• [AIM OF THE TASK]
From the listing below, pull out all lines with "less" in them.

• [INPUT MATERIAL]

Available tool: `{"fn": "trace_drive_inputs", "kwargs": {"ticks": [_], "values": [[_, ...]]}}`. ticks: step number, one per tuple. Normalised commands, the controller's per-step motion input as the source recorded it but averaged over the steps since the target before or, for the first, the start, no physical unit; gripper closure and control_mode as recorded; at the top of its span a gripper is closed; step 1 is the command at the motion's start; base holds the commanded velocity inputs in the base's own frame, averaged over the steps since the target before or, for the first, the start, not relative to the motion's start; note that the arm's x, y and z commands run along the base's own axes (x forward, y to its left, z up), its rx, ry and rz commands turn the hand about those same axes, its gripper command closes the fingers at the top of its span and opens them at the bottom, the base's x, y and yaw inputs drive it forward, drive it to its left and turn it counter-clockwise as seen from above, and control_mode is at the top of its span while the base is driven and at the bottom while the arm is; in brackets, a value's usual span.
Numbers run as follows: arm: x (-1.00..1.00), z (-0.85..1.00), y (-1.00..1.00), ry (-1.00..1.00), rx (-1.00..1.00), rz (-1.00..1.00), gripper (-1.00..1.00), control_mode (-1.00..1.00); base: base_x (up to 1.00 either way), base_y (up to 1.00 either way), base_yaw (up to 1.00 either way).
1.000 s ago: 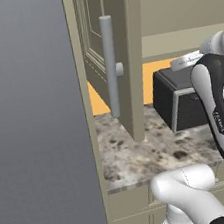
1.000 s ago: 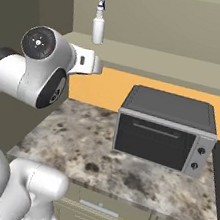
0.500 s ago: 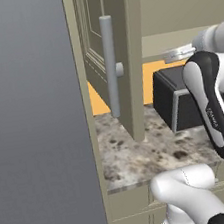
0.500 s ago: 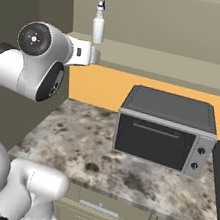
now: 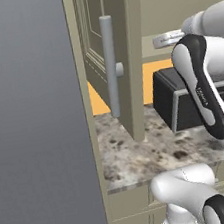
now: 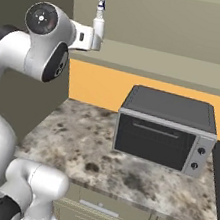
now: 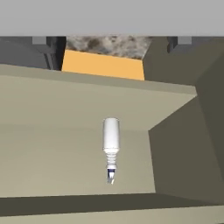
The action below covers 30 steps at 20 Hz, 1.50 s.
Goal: Move the cutting board and knife to the sink. Then move spray from the cabinet to the counter.
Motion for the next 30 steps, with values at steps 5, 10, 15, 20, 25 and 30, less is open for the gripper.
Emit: {"fn": "trace_drive_inputs", "kwargs": {"ticks": [5,10,15,20,25,30], "values": [[0.39,0.05,0.24,-0.05,0.05,-0.01,-1.00,-1.00,0.00,0.00,0.00],[0.34,0.14,0.26,-0.01,0.03,0.00,-1.00,-1.00,0.00,0.00,0.00],[0.41,0.07,0.16,-0.03,0.00,0.00,-1.00,-1.00,0.00,0.00,0.00],[0.44,0.08,0.07,-0.03,0.00,0.00,-1.00,-1.00,0.00,0.00,0.00],[0.37,0.04,0.01,-0.05,0.00,0.00,-1.00,-1.00,0.00,0.00,0.00],[0.42,0.00,0.01,-0.03,0.00,0.00,-1.00,-1.00,0.00,0.00,0.00]]}}
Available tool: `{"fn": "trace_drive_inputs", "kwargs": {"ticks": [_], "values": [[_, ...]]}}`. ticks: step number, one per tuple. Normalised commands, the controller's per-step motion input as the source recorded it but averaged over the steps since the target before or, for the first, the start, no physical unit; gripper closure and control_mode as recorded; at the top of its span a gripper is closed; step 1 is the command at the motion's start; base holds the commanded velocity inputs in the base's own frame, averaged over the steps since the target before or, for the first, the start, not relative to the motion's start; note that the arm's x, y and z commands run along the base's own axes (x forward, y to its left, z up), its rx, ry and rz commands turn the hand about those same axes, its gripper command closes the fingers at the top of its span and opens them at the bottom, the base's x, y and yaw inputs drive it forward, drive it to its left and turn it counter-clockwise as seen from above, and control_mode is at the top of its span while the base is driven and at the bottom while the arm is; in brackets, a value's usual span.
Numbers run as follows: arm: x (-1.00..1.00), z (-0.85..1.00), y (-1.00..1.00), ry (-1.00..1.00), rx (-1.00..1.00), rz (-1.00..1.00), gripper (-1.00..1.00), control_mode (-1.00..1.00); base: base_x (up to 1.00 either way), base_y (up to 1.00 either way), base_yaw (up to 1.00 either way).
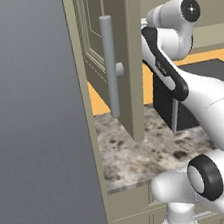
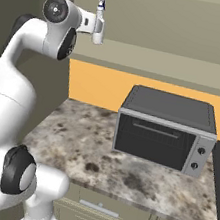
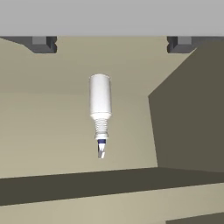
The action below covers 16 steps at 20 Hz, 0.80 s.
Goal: Move the cutting board and knife to the sink. Then move spray from the cabinet to the counter.
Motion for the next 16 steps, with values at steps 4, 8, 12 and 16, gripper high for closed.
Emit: {"fn": "trace_drive_inputs", "kwargs": {"ticks": [4,8,12,16], "values": [[0.41,0.00,0.04,0.00,-0.01,0.00,-1.00,-1.00,0.00,0.00,0.00],[0.44,-0.01,0.02,0.00,-0.01,0.00,-1.00,-1.00,0.00,0.00,0.00],[0.43,0.00,0.01,0.00,0.00,0.00,-1.00,-1.00,0.00,0.00,0.00],[0.39,0.00,0.05,0.00,0.00,0.00,-1.00,-1.00,0.00,0.00,0.00]]}}
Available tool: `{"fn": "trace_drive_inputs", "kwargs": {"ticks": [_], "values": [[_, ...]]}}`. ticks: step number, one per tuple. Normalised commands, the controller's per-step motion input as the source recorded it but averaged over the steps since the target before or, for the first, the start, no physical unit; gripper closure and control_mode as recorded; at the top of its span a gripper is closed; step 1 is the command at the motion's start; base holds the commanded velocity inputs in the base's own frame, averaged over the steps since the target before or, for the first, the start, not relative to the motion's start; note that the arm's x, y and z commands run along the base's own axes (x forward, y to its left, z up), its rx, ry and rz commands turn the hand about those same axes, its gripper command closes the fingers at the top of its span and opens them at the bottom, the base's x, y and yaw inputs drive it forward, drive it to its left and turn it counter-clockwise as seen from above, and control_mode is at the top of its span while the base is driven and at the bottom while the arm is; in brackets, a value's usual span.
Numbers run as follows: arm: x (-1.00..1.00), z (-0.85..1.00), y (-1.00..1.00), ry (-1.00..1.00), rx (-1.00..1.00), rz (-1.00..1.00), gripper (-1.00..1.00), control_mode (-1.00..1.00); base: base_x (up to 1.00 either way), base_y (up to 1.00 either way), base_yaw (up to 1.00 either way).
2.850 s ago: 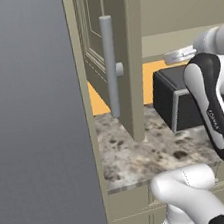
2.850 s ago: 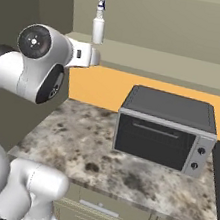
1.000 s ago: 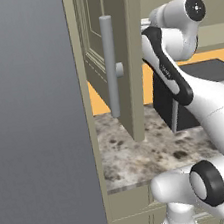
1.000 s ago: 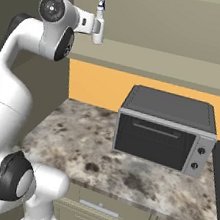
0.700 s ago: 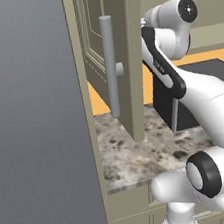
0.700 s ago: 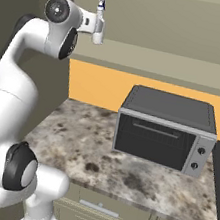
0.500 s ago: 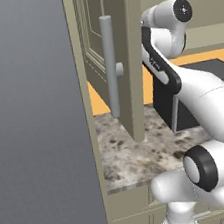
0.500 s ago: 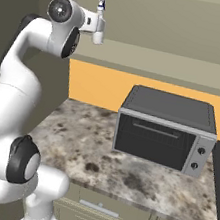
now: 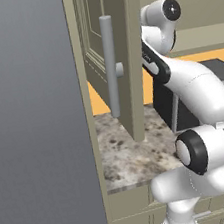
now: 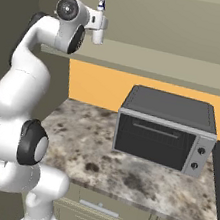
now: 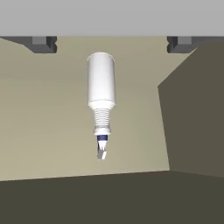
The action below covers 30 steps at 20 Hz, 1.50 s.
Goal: Move the cutting board and knife to the sink. Then move spray from the cabinet to the counter.
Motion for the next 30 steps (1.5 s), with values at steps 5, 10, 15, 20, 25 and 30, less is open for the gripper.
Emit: {"fn": "trace_drive_inputs", "kwargs": {"ticks": [5,10,15,20,25,30], "values": [[0.38,0.01,0.03,0.00,0.00,0.00,-1.00,-1.00,0.00,0.00,0.00],[0.34,0.04,0.00,0.00,-0.01,0.00,-1.00,-1.00,0.00,0.00,0.00],[0.31,0.02,0.00,0.00,-0.01,0.00,-1.00,-1.00,0.00,0.00,0.00],[0.29,0.01,0.00,0.00,-0.01,0.00,-1.00,-1.00,0.00,0.00,0.00],[0.22,0.00,0.00,0.00,0.00,0.00,-1.00,-1.00,0.00,0.00,0.00],[0.22,0.00,0.01,0.00,0.00,0.00,-1.00,-1.00,0.00,0.00,0.00]]}}
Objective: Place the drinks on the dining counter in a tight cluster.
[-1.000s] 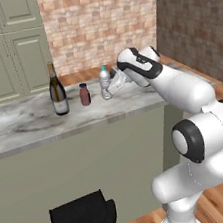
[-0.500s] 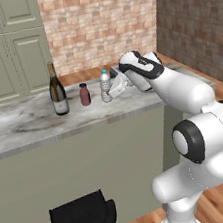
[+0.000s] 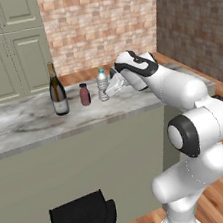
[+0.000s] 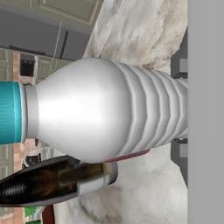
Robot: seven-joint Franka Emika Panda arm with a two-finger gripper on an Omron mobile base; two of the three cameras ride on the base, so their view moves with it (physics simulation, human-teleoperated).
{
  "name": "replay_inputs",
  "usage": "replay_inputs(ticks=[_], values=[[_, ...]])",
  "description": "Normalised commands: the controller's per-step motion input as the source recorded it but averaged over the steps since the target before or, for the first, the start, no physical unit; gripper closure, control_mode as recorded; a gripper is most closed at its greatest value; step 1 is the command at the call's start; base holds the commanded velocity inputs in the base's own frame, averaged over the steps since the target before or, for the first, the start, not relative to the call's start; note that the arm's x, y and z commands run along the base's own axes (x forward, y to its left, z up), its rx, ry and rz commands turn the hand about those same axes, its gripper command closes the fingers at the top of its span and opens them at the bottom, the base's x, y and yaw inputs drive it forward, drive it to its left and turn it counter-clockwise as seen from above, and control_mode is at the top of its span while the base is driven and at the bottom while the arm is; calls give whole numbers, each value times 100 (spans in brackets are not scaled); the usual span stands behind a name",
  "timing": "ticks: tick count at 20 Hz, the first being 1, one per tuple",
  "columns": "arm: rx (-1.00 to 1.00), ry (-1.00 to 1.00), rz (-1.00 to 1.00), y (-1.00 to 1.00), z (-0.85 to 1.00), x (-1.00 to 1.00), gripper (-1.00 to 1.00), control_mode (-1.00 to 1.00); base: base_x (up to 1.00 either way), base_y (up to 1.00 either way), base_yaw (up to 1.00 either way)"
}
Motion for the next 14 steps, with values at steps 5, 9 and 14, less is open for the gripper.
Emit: replay_inputs(ticks=[5,9,14], values=[[0,0,0,7,0,26,100,-100,0,0,0],[0,0,0,4,0,1,100,-100,0,0,0],[0,0,0,3,-9,0,100,-100,0,0,0]])
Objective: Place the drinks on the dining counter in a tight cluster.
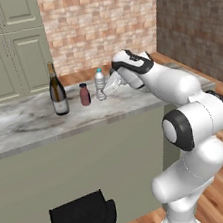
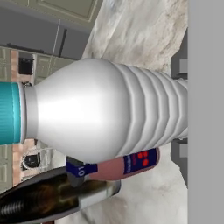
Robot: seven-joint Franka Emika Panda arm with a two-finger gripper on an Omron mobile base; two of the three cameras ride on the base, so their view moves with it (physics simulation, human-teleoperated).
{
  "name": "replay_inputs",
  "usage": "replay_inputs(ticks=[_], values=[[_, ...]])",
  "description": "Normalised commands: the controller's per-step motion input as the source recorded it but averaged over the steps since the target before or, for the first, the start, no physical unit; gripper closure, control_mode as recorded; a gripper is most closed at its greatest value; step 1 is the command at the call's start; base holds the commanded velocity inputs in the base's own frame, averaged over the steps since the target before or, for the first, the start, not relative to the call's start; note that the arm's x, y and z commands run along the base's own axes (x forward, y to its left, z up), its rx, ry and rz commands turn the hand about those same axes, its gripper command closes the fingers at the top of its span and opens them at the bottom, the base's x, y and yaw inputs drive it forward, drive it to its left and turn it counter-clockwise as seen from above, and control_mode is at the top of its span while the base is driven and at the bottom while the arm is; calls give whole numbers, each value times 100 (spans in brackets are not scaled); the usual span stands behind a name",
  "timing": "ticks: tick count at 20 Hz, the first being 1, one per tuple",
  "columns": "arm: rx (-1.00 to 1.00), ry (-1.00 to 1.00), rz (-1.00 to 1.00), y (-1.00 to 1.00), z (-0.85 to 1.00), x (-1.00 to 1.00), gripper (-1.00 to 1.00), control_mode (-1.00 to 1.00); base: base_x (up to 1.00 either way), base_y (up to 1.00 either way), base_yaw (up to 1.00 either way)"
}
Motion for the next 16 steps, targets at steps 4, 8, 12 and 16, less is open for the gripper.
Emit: replay_inputs(ticks=[4,8,12,16], values=[[0,0,0,6,-25,0,100,-100,0,0,0],[0,0,0,2,-30,0,100,-100,0,0,0],[0,0,0,0,-11,0,100,-100,0,0,0],[0,0,0,0,0,0,100,-100,0,0,0]])
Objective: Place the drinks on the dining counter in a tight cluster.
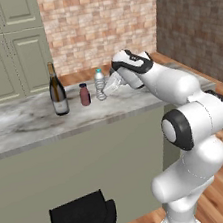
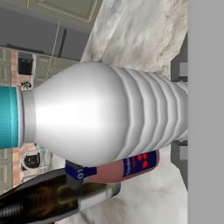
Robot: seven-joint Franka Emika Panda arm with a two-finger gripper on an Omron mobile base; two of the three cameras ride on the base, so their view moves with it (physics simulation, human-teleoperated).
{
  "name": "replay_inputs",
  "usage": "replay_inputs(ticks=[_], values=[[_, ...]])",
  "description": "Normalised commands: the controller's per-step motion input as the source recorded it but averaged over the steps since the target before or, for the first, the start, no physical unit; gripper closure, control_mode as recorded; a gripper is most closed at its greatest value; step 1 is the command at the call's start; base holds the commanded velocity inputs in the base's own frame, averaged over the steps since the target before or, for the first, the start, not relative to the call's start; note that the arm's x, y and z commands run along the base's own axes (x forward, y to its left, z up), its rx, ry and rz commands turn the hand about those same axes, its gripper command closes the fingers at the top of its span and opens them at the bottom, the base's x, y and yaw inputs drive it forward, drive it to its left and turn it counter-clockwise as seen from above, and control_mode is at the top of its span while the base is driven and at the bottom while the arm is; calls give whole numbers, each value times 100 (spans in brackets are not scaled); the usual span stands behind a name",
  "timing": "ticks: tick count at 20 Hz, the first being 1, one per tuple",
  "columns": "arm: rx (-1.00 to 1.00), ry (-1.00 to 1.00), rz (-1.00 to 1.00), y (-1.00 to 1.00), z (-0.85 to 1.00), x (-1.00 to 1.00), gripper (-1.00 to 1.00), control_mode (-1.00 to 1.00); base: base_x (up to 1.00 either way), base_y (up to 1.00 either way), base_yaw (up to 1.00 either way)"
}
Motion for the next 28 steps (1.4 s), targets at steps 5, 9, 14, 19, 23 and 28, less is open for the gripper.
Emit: replay_inputs(ticks=[5,9,14,19,23,28], values=[[0,0,0,0,0,0,-100,-100,0,0,0],[0,0,0,0,0,0,-100,-100,0,0,0],[0,0,0,0,0,0,-100,-100,0,0,0],[0,1,0,0,0,0,-100,-100,0,0,0],[0,0,0,-1,0,-2,-100,-100,0,0,0],[0,0,-3,-38,3,-54,-100,-100,0,0,0]])
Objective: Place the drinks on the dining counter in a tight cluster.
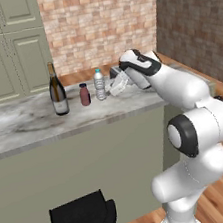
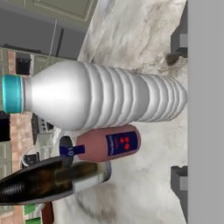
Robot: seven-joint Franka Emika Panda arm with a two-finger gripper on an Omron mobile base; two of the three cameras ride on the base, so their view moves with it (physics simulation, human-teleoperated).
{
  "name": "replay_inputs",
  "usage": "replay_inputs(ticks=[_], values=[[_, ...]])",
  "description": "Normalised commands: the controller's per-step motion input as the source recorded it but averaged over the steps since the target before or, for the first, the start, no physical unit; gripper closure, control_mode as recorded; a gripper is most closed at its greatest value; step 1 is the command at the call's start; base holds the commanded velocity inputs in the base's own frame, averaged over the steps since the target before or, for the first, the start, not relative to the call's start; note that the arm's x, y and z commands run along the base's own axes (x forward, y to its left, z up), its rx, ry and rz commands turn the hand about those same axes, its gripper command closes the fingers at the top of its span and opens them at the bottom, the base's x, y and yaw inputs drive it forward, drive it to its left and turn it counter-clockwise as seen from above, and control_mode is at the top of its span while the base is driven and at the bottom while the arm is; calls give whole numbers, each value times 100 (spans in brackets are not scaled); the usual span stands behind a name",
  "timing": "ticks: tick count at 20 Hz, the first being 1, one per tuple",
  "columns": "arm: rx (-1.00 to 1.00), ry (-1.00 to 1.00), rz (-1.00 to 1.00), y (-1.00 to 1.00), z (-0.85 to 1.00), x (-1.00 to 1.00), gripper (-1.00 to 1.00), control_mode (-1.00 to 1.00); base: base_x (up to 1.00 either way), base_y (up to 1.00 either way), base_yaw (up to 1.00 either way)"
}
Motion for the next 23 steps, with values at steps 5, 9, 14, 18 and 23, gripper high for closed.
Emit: replay_inputs(ticks=[5,9,14,18,23], values=[[0,0,-8,-57,11,-91,-100,-100,0,0,0],[0,0,-12,-45,21,-94,-100,-100,0,0,0],[-2,2,-19,-26,36,-89,-100,-100,0,0,0],[-13,9,-26,0,47,-67,-100,-100,0,0,0],[-21,28,-37,5,26,-34,-100,-100,0,0,0]])
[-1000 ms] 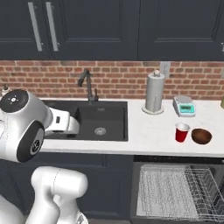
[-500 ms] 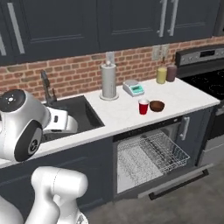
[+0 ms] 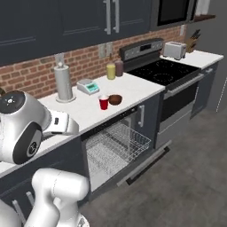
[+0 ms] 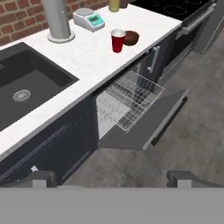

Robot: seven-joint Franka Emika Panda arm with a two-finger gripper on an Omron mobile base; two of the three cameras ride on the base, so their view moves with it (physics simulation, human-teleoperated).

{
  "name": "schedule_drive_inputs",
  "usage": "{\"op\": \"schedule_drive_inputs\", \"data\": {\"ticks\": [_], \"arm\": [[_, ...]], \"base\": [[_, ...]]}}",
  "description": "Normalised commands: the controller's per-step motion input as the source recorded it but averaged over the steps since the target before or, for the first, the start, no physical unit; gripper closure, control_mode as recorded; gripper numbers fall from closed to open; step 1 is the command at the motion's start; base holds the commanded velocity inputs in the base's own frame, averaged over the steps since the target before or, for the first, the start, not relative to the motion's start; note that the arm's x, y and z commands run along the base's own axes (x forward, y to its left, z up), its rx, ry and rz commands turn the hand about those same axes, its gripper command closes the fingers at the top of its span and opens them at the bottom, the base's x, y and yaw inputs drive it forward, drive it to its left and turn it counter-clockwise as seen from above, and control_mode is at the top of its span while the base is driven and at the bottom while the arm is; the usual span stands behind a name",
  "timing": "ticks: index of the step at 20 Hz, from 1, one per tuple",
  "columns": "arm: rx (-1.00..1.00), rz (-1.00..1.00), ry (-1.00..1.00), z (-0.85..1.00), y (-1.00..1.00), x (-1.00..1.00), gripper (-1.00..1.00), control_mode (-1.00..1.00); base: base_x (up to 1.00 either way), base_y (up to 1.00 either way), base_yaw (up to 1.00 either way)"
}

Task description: Pick up the cup and bowl from the counter, place them in the dishwasher, and close the dishwasher door.

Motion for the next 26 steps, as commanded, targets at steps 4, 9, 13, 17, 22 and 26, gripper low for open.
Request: {"op": "schedule_drive_inputs", "data": {"ticks": [4,9,13,17,22,26], "arm": [[0.0,0.0,0.0,0.0,0.0,0.0,-1.0,1.0],[0.0,0.0,0.0,0.0,0.0,0.0,-1.0,1.0],[0.0,0.0,0.0,0.0,0.0,0.0,-1.0,1.0],[0.0,0.0,0.0,0.0,0.0,0.0,-1.0,1.0],[0.0,0.0,0.0,0.0,0.0,0.0,-1.0,1.0],[0.0,0.0,0.0,0.0,0.0,0.0,-1.0,1.0]], "base": [[0.57,0.1,-0.32],[0.43,0.32,-0.12],[0.2,0.81,-0.03],[0.36,0.61,-0.04],[0.46,0.23,-0.28],[0.53,0.05,-0.35]]}}
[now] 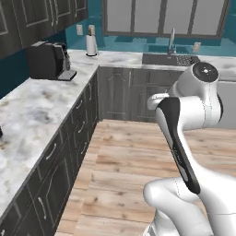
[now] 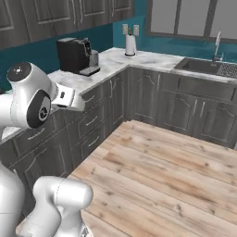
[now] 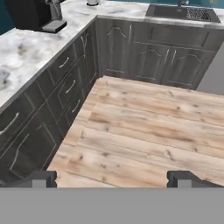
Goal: Four empty soda cans are scattered around the kitchen. Gather all the cans and cluster them next to the stove for recycling.
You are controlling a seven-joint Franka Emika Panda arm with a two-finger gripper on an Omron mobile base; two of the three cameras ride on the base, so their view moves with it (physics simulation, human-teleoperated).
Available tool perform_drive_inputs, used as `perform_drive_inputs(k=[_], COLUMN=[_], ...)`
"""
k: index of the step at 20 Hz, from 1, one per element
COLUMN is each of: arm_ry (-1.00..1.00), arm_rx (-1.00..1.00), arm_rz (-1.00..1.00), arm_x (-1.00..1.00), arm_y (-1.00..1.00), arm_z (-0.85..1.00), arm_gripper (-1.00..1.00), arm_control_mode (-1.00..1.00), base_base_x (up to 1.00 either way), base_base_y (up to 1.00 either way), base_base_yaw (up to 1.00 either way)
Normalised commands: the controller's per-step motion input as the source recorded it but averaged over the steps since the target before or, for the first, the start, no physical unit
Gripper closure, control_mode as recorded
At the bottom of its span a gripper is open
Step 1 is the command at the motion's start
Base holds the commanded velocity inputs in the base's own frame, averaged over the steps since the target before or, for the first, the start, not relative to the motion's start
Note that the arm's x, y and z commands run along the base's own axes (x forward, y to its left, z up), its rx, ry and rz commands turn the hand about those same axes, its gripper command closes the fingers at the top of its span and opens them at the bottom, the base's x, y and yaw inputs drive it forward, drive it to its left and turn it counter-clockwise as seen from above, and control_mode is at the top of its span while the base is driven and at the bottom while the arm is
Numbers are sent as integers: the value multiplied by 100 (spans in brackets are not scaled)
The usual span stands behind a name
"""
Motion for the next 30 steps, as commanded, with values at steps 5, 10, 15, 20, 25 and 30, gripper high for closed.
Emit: perform_drive_inputs(k=[5, 10, 15, 20, 25, 30], arm_ry=[0, 0, 0, 0, 0, 0], arm_rx=[0, 0, 0, 0, 0, 0], arm_rz=[0, 0, 0, 0, 0, 0], arm_x=[0, 0, 0, 0, 0, 0], arm_y=[0, 0, 0, 0, 0, 0], arm_z=[0, 0, 0, 0, 0, 0], arm_gripper=[-100, -100, -100, -100, -100, -100], arm_control_mode=[100, 100, 100, 100, 100, 100], base_base_x=[0, 4, 49, 91, 100, 97], base_base_y=[6, 1, 0, 2, 5, 2], base_base_yaw=[-50, -47, -31, -15, -3, -5])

• [ANSWER TO THIS PROBLEM]
Motion for the next 30 steps, with values at steps 5, 10, 15, 20, 25 and 30, less is open for the gripper.
Motion for the next 30 steps (1.5 s), with values at steps 5, 10, 15, 20, 25 and 30, less is open for the gripper.
Motion for the next 14 steps, with values at steps 5, 9 and 14, less is open for the gripper.
Motion for the next 16 steps, targets at steps 4, 8, 12 and 16, less is open for the gripper.
Motion for the next 28 steps (1.4 s), targets at steps 5, 9, 14, 19, 23 and 28, less is open for the gripper.

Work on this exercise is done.